It is not such a happy start to the season for the Orioles or Washington Nationals fans who subscribe to DISH TV. On Thursday, DISH announced that it has dropped MASN, the regional sports network that carries the both teams.
At the heart of the dispute are fees paid by DISH to regional sports networks at a time when much of the TV industry driven by specialized streaming services is moving to an a la carte business model. The regional sports network pricing model is one that grew out of cable TV, where a provider could bundle channels and get consumers to pay for channels they might not watch to get their favorites.
That’s how DISH is explaining the decision to drop MASN. The timing, of course, in the week of Opening Day, is intended to maximize leverage in negotiations and pain for networks and channels in the form of complaints from Baltimore and Washington customers who suddenly find they cannot watch their hometown teams.
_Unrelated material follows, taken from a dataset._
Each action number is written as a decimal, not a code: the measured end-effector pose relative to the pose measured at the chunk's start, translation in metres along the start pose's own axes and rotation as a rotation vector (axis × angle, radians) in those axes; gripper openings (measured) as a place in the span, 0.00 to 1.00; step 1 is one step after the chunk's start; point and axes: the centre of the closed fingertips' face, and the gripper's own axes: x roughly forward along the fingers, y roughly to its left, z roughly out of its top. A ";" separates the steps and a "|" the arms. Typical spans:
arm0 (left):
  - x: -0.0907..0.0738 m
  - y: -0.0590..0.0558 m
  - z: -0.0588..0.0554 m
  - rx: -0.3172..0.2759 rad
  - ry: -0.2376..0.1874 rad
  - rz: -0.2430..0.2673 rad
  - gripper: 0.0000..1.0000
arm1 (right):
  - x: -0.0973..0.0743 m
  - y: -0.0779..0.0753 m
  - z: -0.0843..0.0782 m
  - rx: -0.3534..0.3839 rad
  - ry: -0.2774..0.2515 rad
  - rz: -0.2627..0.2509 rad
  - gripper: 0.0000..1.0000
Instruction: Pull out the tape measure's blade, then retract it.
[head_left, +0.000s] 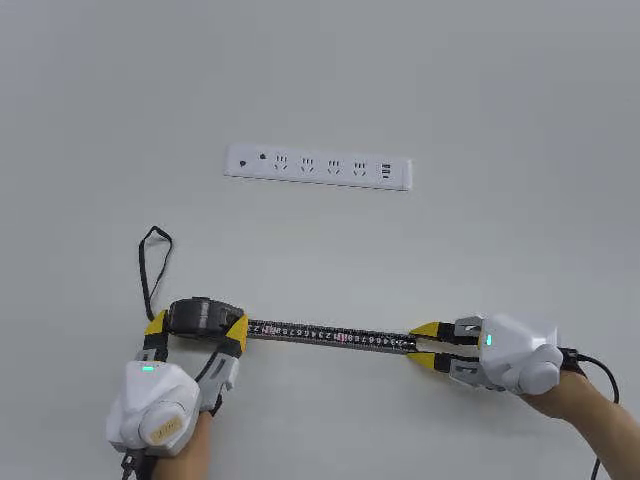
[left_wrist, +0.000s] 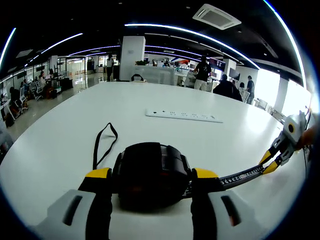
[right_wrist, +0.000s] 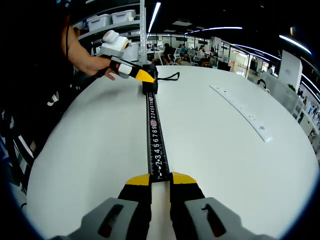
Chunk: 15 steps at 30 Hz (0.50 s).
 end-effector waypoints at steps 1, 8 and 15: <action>0.000 0.000 0.000 -0.002 0.001 0.000 0.60 | 0.000 0.000 -0.001 0.002 0.002 0.001 0.11; 0.000 0.001 -0.002 0.002 0.002 -0.001 0.59 | 0.004 0.002 0.004 0.000 -0.006 0.008 0.11; 0.001 0.001 -0.003 0.000 0.003 -0.003 0.59 | 0.002 0.001 0.005 0.003 -0.004 0.003 0.11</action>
“The current RSN [regional sports network] model is fundamentally broken,” Brian Neylon, group president for DISH TV, said in a statement. “This model requires nearly all customers to pay for RSN’s when only a small percentage of customers actually watch them. As the cost of these channels continues to escalate, we no longer think it makes sense to include them in our TV lineup.”
Neylon’s statement said the DISH offer to MASN would allow DISH TV customers “to choose to subscribe to the RSN channels they want … on an a la carte basis, similar to premium subscription channels.”
In an email Friday, MASN spokesman Todd Webster said, “MASN offered to continue distribution with DISH on fair market terms, however DISH chose to decline those terms. Two-dozen other distributors continue to carry MASN and MASN 2 and are listed on masnports.com. They include: Comcast, DirecTV, AT&T TV, Fios, Charter and Cox, all of which have recently agreed to carry MASN for multiyear deals at the same terms offered to Dish.”
David Grossman, an associate professor of business and marketing at Goucher College, said that the model that MASN and other channels are using is “broken” and that MASN is going to have to adapt to the a la carte business model.
Citing the way consumers purchase access to streaming services like Hulu, Grossman said, “The old model tells people to buy their product. The new model is to offer people a product that people want. MASN doesn’t get this way of thinking.”
MASN does look like a network trying to cut spending. It chose not to renew longtime on-air talent like Gary Thorne and Jim Hunter. It cut back on the number of Orioles and Nationals spring training games that it broadcast this year. It has almost $100 million that it cannot touch in escrow pending a ruling on an appeal over rights fees owed by MASN to the Nationals for the 2012 to 2016 seasons. Whether or not those financial concerns are a factor in this negotiation with DISH is not known.
DISH, which also owns SLING TV, also announced that it has dropped three NBC regional sports networks in Washington, D.C., and California.